How Honest is the Employment Landscape?
Article by 21407 Jen Causey
I recently retired from the Canadian Armed Forces after 22 years of service. In high school, I excelled. At the Royal Military College, I was appointed to the highest position an Officer Cadet could hold, and was captain of the women’s varsity soccer team. The career I had following my commissioning would be considered successful by most measures. Yet despite this, in applying for jobs upon retirement I was only successful in getting one interview. I did not get the job, though I believe the interview went well. But when I failed to get an interview for a position that the description could have been written for someone with my experience and background, I was completely flummoxed, disheartened, and dejected.
What was I doing wrong? Is it that I just cannot sell myself? Is it that I really do not have the skill set, no transferable or marketable skills? I do not believe that is the case. The more I have thought about it, the more I research, the more discouraged I am over the whole process of seeking employment. It feels fake.
It seems as if we have gotten to the point that we cannot distinguish one job applicant from another because everyone uses the same buzzwords, and we can all get people to endorse our skill sets. But I can guarantee that we are not all hard working. We are not all leaders. We are not all agents for change. We do not all excel at management, teaching, or strategic planning. However, if you want the job, you have to sell yourself. A resume may not be filled with outright lies, but there are certainly a significant amount of exaggerated truths.
When you are marketing yourself, are you being honest about what your skill sets really are, about who you really are? Or, are you focused on what you think the employer is looking for, and describing yourself in that light? If there is one thing I learned in my career, it is that the best workers, be it leader or follower, are those who do not try to be something that they are not. Faking it, trying to hide your weakness, trying to conform to something that is fundamentally not who you are will lead to failure. And that failure can come in many different forms and levels of severity. In the extreme it can be death of you or someone on your team because of a competence that you pretended to have, or it can simply be the mental fatigue of trying to “fit in” as opposed to being yourself. It can be the frustration of colleagues that recognize when someone is out of their element either by virtue of their skill set, knowledge, experience or personality. It can cause dysfunction in a team environment.

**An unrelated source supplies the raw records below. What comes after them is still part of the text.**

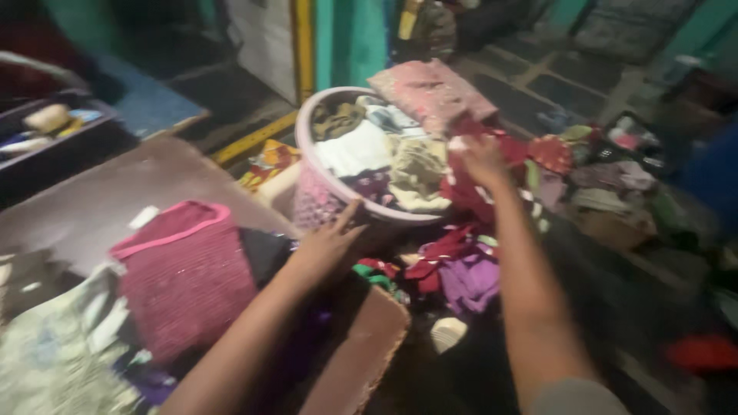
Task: The person sorts various garments from a laundry basket onto a table and folds them by hand, including a pair of pants and patterned shirts.
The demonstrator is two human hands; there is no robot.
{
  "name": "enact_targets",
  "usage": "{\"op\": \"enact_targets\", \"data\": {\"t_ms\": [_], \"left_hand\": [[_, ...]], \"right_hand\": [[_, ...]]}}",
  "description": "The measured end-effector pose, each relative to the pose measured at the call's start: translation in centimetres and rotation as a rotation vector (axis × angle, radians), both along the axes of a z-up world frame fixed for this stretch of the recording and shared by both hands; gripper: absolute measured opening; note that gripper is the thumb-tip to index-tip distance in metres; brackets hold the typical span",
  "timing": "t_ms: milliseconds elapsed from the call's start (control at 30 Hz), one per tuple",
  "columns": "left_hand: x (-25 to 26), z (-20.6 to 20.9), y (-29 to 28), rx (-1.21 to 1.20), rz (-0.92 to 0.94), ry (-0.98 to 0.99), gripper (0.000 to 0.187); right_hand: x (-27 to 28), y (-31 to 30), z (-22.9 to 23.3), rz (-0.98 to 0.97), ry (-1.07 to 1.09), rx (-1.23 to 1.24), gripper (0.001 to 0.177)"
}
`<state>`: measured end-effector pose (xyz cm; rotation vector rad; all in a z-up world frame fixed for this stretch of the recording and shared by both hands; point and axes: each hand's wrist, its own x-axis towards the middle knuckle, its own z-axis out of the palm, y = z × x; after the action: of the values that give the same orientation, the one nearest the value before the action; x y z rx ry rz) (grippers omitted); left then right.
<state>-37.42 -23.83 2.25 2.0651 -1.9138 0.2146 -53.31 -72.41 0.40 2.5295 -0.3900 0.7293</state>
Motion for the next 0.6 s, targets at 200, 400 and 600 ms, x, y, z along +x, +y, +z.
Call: {"op": "enact_targets", "data": {"t_ms": [200, 400, 600], "left_hand": [[-0.3, -0.5, 0.2, -0.068, 0.078, -0.040, 0.054], [-0.6, 1.5, 1.1, -0.130, 0.180, 0.039, 0.050], [6.4, 6.8, 4.4, -0.322, 0.357, 0.360, 0.060]], "right_hand": [[-0.4, 1.9, 1.3, 0.119, -0.415, 0.243, 0.039], [1.4, 5.4, 2.8, -0.050, 0.015, -0.016, 0.031], [4.7, 22.4, 11.7, 0.405, -0.287, 0.440, 0.036]]}}
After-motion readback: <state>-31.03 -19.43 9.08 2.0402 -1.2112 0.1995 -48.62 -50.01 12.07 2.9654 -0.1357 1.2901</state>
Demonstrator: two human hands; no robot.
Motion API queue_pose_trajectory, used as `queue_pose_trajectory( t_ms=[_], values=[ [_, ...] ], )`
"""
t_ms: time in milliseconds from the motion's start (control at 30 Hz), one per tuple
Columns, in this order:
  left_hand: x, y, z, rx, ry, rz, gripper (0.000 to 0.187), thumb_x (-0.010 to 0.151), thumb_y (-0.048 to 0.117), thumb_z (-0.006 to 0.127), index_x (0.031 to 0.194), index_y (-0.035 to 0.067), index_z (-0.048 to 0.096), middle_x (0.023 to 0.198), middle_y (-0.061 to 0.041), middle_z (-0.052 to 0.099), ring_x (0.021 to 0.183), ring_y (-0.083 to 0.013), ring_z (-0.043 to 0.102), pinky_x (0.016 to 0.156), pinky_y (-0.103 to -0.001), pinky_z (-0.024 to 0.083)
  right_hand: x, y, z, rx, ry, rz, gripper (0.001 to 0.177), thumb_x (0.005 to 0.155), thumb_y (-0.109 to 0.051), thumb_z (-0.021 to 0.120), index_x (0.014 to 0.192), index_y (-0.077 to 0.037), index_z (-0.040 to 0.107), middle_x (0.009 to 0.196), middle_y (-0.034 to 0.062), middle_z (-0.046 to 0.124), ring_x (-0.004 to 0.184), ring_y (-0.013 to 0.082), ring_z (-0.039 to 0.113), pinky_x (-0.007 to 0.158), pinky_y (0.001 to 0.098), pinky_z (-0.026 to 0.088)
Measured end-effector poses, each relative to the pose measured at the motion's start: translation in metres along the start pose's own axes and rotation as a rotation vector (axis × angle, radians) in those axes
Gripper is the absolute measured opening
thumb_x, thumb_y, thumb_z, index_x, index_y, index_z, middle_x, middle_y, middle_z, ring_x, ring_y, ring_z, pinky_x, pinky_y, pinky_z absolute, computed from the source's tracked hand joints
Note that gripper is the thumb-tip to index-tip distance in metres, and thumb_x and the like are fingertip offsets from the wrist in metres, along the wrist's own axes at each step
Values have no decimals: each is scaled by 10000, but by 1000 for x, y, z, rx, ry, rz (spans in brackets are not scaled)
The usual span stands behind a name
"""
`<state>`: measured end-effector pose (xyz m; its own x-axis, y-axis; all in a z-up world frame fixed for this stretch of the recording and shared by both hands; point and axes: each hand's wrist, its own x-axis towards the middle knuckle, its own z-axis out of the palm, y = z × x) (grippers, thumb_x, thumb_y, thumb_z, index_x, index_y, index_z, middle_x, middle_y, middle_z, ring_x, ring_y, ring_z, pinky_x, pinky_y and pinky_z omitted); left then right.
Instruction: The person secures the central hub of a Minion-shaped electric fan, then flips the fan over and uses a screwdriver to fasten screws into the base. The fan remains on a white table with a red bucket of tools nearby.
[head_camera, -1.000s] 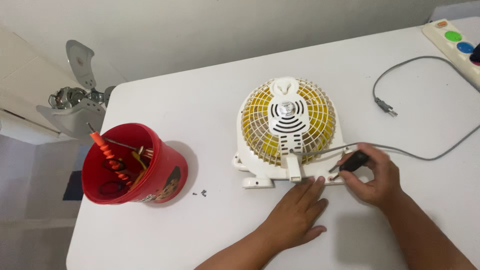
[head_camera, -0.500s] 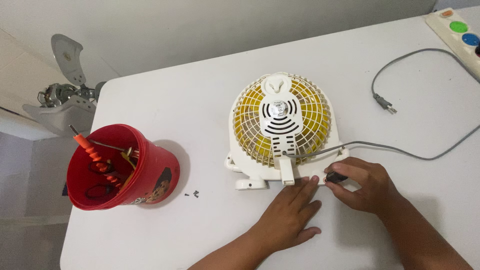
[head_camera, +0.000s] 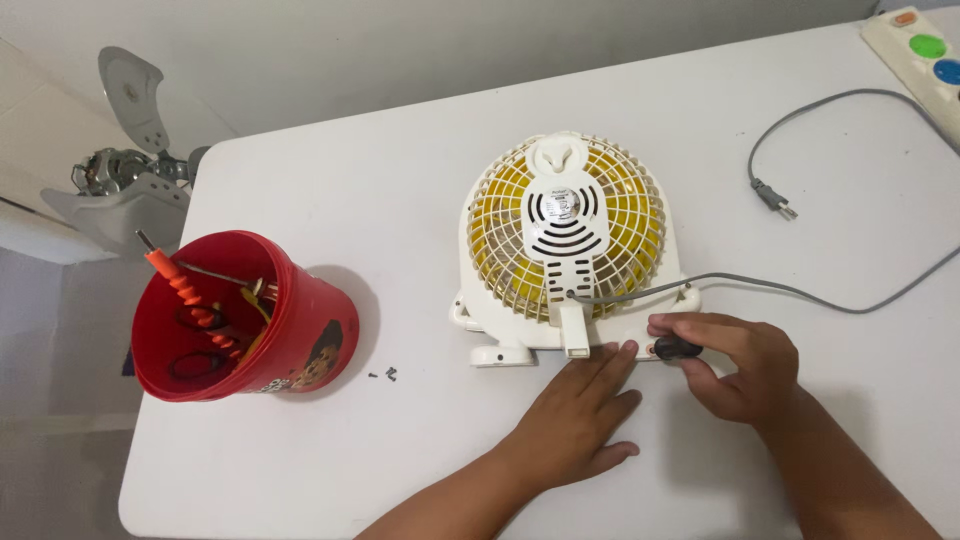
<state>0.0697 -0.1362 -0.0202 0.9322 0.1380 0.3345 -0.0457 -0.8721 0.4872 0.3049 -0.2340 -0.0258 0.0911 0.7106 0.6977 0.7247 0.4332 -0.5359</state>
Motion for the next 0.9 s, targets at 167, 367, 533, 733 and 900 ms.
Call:
queue_pose_trajectory(
  t_ms=[167,367,533,733,900],
  values=[
    [1,2,-2,-2,13,1,534,771,266,844,1201,-5,680,1625,-250,399,1460,-416,457,1218,-506,398,2,2,5,-40,17,-103,438,783,9,785,1144,-94,559,1052,164,732,889,233,771,690,302,642],
    [4,2,0,-17,58,8,554,809,220,825,1276,-2,629,1598,-250,426,1444,-434,491,1223,-499,413,4,7,9,-11,73,-132,486,761,-71,867,1131,-107,554,976,142,673,855,206,732,669,298,624],
    [9,0,12,116,98,-31,574,873,151,763,1375,-44,563,1589,-270,425,1429,-459,480,1198,-496,428,3,9,14,-57,88,-149,556,751,-139,894,1167,-123,526,970,116,652,838,191,705,644,278,598],
    [9,0,22,316,64,19,569,843,154,720,1350,-55,571,1565,-302,427,1415,-459,495,1159,-515,440,9,3,16,-27,109,-188,522,769,-99,766,1196,-115,467,1101,205,653,968,286,705,764,350,615],
    [10,-5,27,384,47,45,512,893,203,672,1287,-113,592,1547,-336,424,1394,-475,493,1147,-535,444,4,1,15,199,38,-85,441,865,98,632,1237,-79,476,1264,242,686,1095,311,767,866,370,677]
  ],
)
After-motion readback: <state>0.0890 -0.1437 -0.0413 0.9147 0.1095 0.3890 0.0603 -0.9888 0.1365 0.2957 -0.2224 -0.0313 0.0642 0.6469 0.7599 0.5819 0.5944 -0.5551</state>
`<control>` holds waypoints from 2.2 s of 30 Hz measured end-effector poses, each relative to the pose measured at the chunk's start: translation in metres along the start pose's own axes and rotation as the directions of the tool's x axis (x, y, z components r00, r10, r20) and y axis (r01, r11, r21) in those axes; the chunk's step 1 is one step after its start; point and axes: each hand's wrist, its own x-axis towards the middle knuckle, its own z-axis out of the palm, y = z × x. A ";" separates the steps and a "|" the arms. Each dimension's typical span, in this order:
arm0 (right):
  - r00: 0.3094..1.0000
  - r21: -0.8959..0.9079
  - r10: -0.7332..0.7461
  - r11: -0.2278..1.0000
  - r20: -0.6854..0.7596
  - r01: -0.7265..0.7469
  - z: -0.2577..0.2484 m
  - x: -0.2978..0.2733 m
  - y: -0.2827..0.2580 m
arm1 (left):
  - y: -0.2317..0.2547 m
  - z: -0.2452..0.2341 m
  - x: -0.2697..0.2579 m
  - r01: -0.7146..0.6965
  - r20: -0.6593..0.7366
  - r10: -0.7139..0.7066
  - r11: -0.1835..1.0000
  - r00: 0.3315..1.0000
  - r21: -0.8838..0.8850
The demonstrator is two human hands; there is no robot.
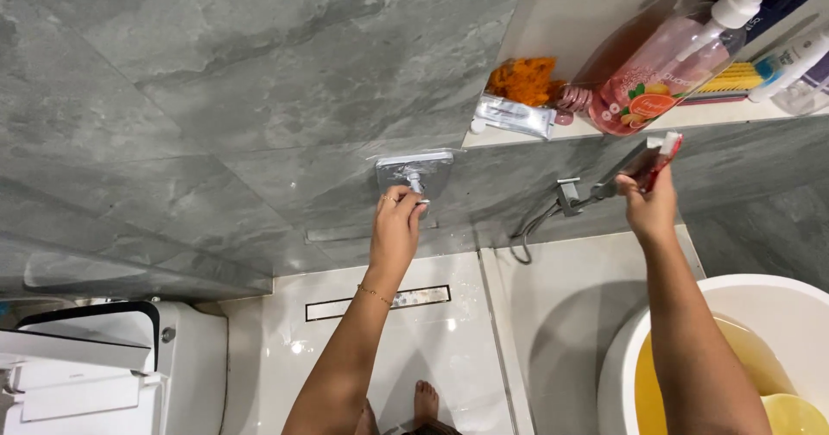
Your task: Cleaning a shower tap and wall area using a toothbrush and paste.
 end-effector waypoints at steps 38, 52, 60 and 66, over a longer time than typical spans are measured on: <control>0.916 0.235 0.191 0.930 0.354 -0.285 0.243 -0.153 -0.146 | -0.021 -0.010 -0.036 -0.075 -0.018 0.073 0.972 0.997 -0.222; 0.934 0.364 0.326 0.860 0.146 -0.357 0.240 -0.210 -0.155 | -0.018 -0.018 -0.034 -0.028 0.071 0.047 0.968 0.996 -0.248; 0.879 0.332 0.464 0.816 0.109 -0.473 0.220 -0.271 -0.151 | -0.017 -0.020 -0.016 -0.165 0.146 0.181 0.980 0.973 -0.113; 0.843 0.291 0.505 0.791 0.186 -0.538 0.214 -0.296 -0.151 | -0.020 -0.023 -0.008 -0.192 0.183 0.210 0.975 0.960 -0.110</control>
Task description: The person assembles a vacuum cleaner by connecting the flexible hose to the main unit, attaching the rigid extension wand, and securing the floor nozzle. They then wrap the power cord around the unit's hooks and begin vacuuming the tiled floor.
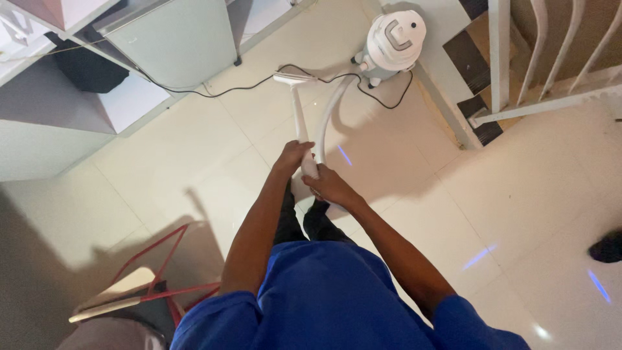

Honesty and self-awareness. This is my Achilles heel, which is ironic, because I also feel it is my greatest strength. I know who I am. I know what I am capable of, and what I am good at. More importantly, I know what I am not good at, and what my limitations are. I know that I am principled, logical and reasonable. I know that I have absolutely no poker face which makes it difficult for me hide my disagreement or confusion or frustration, perhaps why I would never go beyond middle management. I know that I thrive in an environment that is dynamic and people driven. I am honest and forthright and I know that I am primarily a talk-think-talker. If you recognize and accept that in me, you will get significant output from me. If you do not, well, perhaps I am not the right fit for your organization because we will make each other miserable. I know that degrees, certifications and professional designations are not the only indicator of intelligence. I know that I am smarter than the average bear, but probably never the smartest in any room, no matter who else is in that room. I know that I am a procrastinator, but that I am task driven and competitive. I will meet a deadline, I work better under pressure, and I can be very efficient. I know I can lead people, very effectively in fact. But I am also aware that that can be a problem when I am dissenting, when I do not subscribe to the vision. I had a Squadron Commander at Military College say to me, “Jen, people will follow you. But the problem is that they will follow you right off a cliff as well. You are great when you are on our team, but if you decide you are going in another direction, that’s trouble.” He was right. And I am probably not doing a great job of selling myself by sharing that, but I would suggest otherwise. I’m being honest. I can lead. I have a strong sense of right and wrong, fair and unfair. And if it is wrong or unfair, I struggle. I dissent, and it takes an even stronger leader to make it right. I respect honest and up front leaders who are not afraid to deliver a message I might not like. I can get over bad news, but I struggle to get past working for someone who lacks the gumption to be straightforward with me.
Writing this article has been a cathartic experience for me. I have taken a risk, and have exposed myself to the workforce. Maybe I am wrong, maybe I am not a good fit to employers in the civilian world and I lack self-awareness as much as the next person. Perhaps my observations are a function of my naivety and lack of experience in the civilian and corporate world. And should I seek employment elsewhere down the road, maybe this article will hurt me, but maybe not. Either way, I’ve been true to myself, and I can sleep well at night because of that. I know that if I have sold you on me, it comes with a guarantee because I haven’t hidden anything or misrepresented myself. Imagine how different the employment landscape would be if we all exercised a bit of honesty.